Further disunity followed. Medicare for All was one of the first planks axed by party leaders to placate health insurance industry donors who have spent millions fighting universal health care since President Truman first advocated it in 1945. House Minority Leader Nancy Pelosi has opposed it with the constant refrain of: “The comfort level with the broader base of the American people [for Medicare for All] is not there yet.” However, the latest credible poll reveals that 74 percent of Democrats and (51 percent of all voters) want Medicare for All.
Meanwhile, Pelosi has received $235,817 so far this year from the health care industry. Her Senate counterpart, Chuck Schumer, also opposing Medicare for All, has received $1,795,844.
Effort Aimed at Replacing Non-Progressives in Congress
The New York Times’s tart-tongued political writer Maureen Dowd put the capper on the DNC’s senseless swerve from its roots to the “haves” and loss of the millions of “have-not” voters who want those planks:
"They are not grooming a gleaming crop of presidential contenders or honing a seductive message that could win back the alienated voters who put Trump in just because he promised to shake things up.

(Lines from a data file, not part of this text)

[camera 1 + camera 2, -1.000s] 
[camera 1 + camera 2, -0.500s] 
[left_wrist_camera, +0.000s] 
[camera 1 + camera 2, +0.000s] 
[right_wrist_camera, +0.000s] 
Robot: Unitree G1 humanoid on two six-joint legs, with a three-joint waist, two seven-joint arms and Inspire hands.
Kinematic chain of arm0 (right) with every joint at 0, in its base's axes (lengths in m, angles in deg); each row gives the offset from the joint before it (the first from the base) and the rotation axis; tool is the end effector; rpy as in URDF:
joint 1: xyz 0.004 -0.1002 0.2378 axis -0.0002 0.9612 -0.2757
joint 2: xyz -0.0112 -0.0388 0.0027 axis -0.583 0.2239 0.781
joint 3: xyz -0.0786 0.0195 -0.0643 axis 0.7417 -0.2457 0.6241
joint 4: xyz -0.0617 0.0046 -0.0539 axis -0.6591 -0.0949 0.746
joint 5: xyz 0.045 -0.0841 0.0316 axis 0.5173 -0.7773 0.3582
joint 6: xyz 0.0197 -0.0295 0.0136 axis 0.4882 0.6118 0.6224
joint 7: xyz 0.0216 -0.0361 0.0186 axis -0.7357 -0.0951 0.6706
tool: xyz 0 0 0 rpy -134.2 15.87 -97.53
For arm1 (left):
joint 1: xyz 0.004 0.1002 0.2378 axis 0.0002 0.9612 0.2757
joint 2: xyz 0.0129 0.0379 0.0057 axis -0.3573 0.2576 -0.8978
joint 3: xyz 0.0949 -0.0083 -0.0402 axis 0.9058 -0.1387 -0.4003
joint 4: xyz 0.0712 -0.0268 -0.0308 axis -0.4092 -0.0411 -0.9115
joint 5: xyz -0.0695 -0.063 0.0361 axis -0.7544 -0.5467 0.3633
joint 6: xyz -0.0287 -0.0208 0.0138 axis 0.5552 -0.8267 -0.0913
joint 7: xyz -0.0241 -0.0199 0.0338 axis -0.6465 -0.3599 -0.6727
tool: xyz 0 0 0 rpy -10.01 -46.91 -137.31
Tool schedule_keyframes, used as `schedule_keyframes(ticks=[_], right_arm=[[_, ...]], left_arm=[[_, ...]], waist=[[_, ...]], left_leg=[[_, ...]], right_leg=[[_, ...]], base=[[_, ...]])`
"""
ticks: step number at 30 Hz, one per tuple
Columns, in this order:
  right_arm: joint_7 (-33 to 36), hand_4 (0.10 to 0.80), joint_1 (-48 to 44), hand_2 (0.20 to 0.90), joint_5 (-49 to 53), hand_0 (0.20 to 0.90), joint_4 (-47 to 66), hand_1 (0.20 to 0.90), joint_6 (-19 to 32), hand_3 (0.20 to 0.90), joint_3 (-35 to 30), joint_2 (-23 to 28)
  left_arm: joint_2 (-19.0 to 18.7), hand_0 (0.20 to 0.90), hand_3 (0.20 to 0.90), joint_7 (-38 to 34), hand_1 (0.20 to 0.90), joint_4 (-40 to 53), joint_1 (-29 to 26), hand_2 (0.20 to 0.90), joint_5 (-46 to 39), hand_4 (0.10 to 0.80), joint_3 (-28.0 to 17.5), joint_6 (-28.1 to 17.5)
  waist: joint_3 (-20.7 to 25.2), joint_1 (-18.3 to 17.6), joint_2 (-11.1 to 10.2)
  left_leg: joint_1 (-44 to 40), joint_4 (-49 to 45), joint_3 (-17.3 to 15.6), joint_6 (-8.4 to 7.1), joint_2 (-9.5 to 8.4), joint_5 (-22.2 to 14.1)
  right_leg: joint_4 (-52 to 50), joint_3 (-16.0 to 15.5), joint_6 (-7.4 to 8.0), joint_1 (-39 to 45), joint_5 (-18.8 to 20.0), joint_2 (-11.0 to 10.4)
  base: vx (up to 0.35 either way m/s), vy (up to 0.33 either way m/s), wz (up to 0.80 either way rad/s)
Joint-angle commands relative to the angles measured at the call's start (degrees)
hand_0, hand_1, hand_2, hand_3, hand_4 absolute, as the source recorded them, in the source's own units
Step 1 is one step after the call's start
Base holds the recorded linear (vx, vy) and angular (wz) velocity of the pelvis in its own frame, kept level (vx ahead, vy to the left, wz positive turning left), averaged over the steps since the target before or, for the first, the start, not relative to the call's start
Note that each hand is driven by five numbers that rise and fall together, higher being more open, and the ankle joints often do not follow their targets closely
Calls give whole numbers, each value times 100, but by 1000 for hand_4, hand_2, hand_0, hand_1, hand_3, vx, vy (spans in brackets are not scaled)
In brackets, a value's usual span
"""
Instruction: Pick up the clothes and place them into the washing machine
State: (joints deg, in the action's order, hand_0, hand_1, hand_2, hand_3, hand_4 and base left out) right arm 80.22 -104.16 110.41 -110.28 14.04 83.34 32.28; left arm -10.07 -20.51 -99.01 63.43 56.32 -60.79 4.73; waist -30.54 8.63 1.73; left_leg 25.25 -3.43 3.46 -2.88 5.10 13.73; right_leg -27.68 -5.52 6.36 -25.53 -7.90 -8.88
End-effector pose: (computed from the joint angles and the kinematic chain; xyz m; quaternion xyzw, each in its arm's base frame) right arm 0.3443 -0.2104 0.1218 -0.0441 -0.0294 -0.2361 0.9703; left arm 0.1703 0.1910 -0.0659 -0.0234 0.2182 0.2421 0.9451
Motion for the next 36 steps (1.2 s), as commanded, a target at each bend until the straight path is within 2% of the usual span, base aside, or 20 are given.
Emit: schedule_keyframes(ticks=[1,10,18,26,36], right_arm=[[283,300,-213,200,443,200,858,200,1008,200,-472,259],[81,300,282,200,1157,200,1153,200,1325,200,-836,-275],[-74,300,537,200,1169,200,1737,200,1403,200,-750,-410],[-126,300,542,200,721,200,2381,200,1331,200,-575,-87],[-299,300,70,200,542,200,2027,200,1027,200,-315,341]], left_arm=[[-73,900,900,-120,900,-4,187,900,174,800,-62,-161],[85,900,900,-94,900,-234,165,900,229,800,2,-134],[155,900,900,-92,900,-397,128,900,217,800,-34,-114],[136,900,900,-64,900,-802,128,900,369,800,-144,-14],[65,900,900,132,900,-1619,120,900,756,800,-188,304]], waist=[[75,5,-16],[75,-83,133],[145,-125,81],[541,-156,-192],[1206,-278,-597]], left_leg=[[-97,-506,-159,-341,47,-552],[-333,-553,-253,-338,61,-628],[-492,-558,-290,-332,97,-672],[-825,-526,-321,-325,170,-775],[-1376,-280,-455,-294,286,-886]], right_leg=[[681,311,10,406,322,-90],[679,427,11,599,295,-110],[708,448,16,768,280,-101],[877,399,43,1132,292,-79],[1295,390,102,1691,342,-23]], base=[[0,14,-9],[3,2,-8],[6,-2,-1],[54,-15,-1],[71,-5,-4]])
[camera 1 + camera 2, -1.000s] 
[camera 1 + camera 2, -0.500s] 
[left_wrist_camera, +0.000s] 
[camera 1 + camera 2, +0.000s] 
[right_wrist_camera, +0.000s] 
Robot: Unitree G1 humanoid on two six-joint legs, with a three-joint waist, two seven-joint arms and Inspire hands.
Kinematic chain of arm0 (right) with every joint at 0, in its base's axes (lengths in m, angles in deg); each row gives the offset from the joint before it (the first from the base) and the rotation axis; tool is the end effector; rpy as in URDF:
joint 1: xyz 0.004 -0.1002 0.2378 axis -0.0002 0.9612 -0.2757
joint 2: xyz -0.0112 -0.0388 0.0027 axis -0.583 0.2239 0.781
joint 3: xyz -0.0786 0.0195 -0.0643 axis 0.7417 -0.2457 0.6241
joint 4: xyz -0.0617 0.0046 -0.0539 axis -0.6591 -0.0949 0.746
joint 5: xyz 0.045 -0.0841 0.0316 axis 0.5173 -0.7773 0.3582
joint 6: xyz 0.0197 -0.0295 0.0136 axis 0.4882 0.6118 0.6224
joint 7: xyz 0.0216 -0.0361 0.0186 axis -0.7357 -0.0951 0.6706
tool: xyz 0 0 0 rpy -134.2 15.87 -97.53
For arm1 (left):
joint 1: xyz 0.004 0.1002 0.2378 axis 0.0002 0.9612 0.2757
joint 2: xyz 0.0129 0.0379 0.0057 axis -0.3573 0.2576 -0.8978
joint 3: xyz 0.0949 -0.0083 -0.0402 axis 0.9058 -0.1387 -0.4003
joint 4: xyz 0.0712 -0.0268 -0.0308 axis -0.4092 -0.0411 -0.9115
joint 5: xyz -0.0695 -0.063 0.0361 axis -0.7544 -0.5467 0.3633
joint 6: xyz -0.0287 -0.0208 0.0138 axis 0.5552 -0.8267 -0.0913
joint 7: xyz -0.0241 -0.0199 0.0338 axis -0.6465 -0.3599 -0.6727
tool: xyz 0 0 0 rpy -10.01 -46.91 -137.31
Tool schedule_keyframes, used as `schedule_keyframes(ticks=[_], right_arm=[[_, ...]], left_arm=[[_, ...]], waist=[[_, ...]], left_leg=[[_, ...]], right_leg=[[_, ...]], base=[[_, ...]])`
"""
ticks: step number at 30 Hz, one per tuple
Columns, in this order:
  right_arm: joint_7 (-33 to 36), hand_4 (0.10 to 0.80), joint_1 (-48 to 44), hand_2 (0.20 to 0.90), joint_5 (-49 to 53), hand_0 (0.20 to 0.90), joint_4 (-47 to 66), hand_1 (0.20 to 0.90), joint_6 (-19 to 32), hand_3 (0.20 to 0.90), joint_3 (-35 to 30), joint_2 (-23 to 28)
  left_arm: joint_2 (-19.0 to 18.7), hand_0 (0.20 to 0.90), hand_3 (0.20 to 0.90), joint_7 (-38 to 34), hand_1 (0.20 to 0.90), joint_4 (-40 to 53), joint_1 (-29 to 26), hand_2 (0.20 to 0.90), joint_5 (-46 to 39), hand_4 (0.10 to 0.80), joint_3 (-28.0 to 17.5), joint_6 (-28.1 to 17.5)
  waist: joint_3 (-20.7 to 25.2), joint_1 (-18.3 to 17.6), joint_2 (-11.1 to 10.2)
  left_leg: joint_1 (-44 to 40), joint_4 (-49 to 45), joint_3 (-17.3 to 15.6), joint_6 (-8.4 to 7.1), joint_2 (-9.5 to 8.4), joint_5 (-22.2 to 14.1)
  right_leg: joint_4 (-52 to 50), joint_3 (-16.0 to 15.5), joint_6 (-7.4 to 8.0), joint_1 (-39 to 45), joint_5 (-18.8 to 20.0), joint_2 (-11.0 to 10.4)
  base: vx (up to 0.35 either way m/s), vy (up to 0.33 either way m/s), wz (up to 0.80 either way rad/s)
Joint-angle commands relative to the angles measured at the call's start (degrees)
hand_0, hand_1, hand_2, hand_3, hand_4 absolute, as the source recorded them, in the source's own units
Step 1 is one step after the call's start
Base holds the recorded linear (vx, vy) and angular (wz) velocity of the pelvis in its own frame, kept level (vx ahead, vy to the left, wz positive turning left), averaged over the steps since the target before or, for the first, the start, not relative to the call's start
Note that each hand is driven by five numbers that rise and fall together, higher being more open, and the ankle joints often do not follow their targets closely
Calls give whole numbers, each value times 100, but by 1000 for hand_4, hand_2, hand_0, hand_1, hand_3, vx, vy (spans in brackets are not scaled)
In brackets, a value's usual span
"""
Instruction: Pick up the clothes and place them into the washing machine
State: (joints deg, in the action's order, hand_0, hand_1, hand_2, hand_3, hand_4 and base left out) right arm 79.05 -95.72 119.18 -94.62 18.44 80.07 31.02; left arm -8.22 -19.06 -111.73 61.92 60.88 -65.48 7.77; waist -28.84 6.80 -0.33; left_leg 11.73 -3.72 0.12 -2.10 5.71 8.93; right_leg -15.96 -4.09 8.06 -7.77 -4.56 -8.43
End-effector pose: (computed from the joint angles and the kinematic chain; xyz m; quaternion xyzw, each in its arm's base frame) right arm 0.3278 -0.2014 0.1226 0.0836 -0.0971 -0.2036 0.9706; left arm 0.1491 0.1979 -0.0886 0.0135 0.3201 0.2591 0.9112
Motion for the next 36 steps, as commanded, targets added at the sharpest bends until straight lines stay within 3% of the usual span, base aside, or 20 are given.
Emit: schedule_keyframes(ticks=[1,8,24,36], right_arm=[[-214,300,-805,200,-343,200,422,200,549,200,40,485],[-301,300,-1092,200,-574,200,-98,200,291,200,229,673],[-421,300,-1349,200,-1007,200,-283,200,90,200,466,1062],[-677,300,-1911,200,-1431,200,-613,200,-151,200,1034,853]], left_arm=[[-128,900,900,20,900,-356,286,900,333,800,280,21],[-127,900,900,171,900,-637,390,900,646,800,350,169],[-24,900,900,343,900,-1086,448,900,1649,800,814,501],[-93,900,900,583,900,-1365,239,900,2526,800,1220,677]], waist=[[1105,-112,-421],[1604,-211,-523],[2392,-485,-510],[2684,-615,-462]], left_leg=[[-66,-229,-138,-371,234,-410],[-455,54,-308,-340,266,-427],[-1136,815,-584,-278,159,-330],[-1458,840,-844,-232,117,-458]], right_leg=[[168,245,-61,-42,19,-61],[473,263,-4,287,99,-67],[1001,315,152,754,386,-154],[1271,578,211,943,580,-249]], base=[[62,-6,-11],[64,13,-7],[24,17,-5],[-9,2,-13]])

Their leadership and top presidential prospects symbolize the past, not the future. They should be the eminences grises ushering in an exciting new generation. Not the retreads and missed-their-moments dominating the field, as the entire party is leaping to the left …"
Having led the cheerleading, encouragement and cash for progressive candidates, the senator from Vermont and his aides have been producing bills for those planks since 2016. Sanders has hoppered 22 so far and made them well-known to colleagues by inviting them to become co-sponsors of each. Moreover, he’s on five committees and eight subcommittees that will be processing many of them.
His planks include Medicare for All, a $15 minimum wage, fixing infrastructure, free tuition for higher education, expanding Social Security, equal pay for women, consumer financial protection and more. In recent months, he has added to this list of priorities campaign finance reform, civil liberties protection, lowering prescription prices, expanding veterans’ care, controls over media ownership and telecommunications, and investment in renewable energy. Sanders has also recently introduced sweeping legislation to protect workers.
And he has gotten little help from the DNC or Chuck and Nancy.